* [AIM OF THE EXERCISE]: Which of the lines below mention the word "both"? Pull each one out.

* [INFORMATION]:
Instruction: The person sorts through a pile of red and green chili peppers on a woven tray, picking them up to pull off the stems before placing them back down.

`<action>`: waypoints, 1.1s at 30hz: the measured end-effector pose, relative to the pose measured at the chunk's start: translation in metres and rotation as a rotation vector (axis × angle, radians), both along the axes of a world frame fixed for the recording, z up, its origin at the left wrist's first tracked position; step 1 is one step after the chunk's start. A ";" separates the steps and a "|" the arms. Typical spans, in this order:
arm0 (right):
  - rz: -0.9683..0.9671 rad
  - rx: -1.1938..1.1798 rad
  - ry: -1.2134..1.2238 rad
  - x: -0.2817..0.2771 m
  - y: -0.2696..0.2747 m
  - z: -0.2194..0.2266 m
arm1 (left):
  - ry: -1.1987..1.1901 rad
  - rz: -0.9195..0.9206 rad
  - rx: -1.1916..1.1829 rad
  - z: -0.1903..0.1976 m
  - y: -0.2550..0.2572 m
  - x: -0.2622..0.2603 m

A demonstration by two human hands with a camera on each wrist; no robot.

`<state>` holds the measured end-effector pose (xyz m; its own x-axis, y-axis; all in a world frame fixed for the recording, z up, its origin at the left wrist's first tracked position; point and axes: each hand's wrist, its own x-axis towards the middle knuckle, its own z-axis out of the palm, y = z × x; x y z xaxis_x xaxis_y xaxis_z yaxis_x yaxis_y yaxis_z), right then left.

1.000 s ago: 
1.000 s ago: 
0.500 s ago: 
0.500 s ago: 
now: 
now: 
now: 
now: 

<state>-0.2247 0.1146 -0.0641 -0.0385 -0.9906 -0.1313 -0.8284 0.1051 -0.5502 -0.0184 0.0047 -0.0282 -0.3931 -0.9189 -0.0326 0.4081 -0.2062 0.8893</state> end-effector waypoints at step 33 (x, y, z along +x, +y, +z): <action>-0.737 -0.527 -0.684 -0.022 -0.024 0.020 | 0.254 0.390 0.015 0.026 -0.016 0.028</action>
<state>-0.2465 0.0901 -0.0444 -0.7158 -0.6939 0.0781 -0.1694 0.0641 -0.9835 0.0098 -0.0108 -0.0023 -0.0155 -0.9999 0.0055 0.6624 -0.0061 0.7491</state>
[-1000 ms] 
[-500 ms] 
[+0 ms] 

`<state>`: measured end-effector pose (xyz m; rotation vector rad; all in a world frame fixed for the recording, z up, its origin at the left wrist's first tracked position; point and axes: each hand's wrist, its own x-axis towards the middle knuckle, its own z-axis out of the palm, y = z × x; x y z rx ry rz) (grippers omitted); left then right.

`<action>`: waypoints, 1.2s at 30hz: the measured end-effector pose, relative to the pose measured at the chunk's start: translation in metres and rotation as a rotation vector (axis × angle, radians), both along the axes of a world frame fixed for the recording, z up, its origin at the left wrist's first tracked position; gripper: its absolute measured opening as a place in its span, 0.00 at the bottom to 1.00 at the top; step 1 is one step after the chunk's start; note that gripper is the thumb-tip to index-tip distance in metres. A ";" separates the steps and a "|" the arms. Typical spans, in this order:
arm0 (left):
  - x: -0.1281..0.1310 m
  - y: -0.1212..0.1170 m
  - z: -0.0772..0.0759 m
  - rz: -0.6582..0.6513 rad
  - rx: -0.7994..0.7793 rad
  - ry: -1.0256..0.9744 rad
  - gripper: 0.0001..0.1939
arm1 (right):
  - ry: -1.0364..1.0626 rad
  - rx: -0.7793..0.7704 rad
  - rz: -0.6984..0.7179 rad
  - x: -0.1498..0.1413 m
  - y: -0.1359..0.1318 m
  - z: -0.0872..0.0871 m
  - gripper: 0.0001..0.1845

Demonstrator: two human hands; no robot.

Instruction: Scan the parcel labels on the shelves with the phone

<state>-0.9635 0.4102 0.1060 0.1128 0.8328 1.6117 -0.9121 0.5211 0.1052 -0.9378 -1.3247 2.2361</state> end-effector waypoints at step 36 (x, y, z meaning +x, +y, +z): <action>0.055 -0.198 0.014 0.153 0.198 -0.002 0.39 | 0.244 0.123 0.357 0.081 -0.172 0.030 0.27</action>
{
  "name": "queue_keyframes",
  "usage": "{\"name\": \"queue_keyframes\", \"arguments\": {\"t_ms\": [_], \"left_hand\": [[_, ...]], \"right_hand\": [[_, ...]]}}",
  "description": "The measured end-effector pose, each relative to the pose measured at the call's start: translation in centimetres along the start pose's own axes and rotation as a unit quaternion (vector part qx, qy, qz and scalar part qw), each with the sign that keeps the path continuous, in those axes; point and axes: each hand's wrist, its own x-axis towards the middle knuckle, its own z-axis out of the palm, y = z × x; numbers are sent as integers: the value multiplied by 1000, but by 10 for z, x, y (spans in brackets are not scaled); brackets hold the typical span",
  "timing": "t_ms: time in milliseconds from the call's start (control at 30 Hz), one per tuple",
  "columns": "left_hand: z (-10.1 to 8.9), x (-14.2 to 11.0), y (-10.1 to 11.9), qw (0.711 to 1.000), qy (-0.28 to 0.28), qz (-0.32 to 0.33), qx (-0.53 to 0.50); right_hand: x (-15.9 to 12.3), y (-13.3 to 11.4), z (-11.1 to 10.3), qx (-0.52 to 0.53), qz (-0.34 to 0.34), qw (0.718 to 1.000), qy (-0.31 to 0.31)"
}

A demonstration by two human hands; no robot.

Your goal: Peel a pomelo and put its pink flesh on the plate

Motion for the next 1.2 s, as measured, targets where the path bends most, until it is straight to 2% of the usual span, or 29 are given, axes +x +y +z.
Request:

* [ANSWER TO THIS TASK]:
`<action>`: waypoints, 1.1s at 30hz: the measured end-effector pose, relative to the pose measured at the chunk's start: translation in metres and rotation as a rotation vector (axis × angle, radians), both along the axes of a world frame fixed for the recording, z up, its origin at the left wrist's first tracked position; step 1 is one step after the chunk's start. A ";" separates the steps and a "|" the arms. Typical spans, in this order:
`<action>`: waypoints, 1.2s at 30hz: the measured end-effector pose, relative to the pose measured at the chunk's start: translation in metres and rotation as a rotation vector (axis × angle, radians), both along the axes of a world frame fixed for the recording, z up, its origin at the left wrist's first tracked position; gripper: its absolute measured opening as a place in its span, 0.00 at the bottom to 1.00 at the top; step 1 is one step after the chunk's start; note that gripper is the thumb-tip to index-tip distance in metres. A ";" separates the steps and a "|" the arms. Typical spans, in this order:

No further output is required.